Marginale Karen Mok, bravissima e bellissima invece Cecilia Cheung, come al solito vittima di un imbruttimento, ma a lei è andata ancora bene. Indimenticabile l’incontro sul set (di uno spassosissimo finto film di John Woo, con tanto di colombe in chiesa) con Jackie Chan, nello stesso anno in cui Chow appare in Gorgeous: il dialogo tra i due è da annali della storia del cinema.

(Jackie mostra la sua abilità nel cadere rovinosamente a terra)

Stephen: "Quando hai imparato a recitare così?"

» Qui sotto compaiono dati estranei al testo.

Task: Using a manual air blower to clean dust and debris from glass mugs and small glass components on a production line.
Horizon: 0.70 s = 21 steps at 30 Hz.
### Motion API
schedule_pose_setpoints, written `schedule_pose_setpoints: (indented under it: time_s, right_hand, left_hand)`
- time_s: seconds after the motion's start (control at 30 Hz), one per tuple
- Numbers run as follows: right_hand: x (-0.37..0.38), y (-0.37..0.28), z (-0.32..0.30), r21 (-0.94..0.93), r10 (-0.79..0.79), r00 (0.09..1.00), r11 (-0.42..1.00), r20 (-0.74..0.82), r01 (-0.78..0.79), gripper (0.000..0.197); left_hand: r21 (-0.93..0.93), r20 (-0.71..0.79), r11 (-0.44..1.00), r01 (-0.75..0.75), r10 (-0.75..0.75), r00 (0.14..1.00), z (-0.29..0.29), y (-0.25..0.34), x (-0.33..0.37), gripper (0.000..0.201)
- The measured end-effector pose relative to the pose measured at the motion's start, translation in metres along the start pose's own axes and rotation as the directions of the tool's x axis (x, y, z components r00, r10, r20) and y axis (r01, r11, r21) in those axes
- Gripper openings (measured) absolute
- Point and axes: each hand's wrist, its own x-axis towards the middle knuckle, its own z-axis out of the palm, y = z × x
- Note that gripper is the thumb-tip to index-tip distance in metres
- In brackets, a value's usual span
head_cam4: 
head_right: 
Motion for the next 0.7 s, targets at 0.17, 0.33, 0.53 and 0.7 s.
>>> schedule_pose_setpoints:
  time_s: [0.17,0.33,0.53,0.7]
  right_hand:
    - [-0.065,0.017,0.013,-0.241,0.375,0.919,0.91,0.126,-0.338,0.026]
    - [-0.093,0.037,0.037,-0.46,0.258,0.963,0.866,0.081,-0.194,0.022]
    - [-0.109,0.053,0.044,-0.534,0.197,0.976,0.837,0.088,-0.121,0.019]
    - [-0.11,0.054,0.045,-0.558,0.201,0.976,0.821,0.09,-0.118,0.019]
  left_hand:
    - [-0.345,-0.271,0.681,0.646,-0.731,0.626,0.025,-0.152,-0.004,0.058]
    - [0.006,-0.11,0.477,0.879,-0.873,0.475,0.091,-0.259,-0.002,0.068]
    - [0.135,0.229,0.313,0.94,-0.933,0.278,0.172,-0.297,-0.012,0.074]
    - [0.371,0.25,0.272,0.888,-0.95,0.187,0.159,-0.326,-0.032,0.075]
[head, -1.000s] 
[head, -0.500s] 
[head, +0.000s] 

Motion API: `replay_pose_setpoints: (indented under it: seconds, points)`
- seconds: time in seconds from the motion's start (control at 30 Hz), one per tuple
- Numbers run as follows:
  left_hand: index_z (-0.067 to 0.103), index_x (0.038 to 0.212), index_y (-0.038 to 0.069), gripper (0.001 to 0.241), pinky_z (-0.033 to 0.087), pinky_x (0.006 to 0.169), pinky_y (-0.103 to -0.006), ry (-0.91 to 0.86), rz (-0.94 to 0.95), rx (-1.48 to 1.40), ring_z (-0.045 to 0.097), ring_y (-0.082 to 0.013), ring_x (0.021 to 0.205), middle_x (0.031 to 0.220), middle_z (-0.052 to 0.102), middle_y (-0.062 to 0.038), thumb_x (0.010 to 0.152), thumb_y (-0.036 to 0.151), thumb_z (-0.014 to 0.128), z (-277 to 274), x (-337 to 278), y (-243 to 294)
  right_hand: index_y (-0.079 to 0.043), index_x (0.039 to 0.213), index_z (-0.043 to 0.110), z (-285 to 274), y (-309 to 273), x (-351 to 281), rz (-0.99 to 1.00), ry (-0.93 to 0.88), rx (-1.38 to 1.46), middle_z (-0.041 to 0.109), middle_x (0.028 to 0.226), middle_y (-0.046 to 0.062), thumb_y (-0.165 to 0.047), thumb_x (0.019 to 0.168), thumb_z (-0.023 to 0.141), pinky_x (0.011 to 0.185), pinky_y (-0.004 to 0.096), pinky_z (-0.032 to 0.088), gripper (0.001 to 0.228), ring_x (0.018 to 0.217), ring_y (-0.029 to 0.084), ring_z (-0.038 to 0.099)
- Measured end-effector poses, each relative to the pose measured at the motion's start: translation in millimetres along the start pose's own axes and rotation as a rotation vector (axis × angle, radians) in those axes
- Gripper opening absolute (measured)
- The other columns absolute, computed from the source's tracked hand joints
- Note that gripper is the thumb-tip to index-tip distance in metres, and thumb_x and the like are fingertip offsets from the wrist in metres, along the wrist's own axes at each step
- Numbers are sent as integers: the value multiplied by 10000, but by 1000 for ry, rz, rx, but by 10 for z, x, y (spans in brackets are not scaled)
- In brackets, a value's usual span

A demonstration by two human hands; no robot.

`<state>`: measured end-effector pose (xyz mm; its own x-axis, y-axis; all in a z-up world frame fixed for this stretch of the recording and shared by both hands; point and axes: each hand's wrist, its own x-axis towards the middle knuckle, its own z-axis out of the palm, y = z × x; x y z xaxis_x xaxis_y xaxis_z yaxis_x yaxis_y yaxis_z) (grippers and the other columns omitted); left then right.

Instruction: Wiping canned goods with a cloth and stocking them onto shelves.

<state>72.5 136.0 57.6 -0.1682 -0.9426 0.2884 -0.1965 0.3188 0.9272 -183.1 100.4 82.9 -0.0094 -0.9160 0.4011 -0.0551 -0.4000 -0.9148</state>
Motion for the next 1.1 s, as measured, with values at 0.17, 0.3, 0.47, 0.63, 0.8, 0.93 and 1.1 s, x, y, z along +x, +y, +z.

Jackie: "Veramente non ho mai imparato…"

Stephen: "Ma tu sei un genio!"

Jackie: "Se ti applichi, ce la farai anche tu!"

Doppelganger (Dopperugengâ)

di Kiyoshi Kurosawa, 2003

Strano oggetto, il penultimo film di Kurosawa. Proprio lui, sempre paranoico, apocalittico, angosciato, pessimista, proprio lui la butta sul ridere. Non che sia un film ridicolo, è anzi una variazione modernissima sul doppio che maschera una riflessione matura sulla complessità dell’animo umano. Ma l’ironia sorprende davvero, e positivamente. E qualche volta si fanno quattro risate.

Stilisticamente, la solita goduria: e oltre ai soliti piani lunghissimi c’è un’uso dell’inquadratura divisa (anche in tre) che supera lo split-screen per rappresentare due punti di vista in contemporanea (difficilotto, visto che si tratta dello stesso attore), così come lo sdoppiamento della personalità, tema ormai trito e ritrito, trova nuove forme confondendo anima e corpo e rendendo inutile qualsiasi ovvia spiegazione razionale di ciò che succede.

Comunque in alcune parti (come nell’inizio), la mano thrilling di Kurosawa si riconosce, ed è un piacere avere paura con lui, e la mise in scene è sempre ai limiti della perfezione.

Grandissima, ovviamente, la prova doppia di Yakusho Kôji.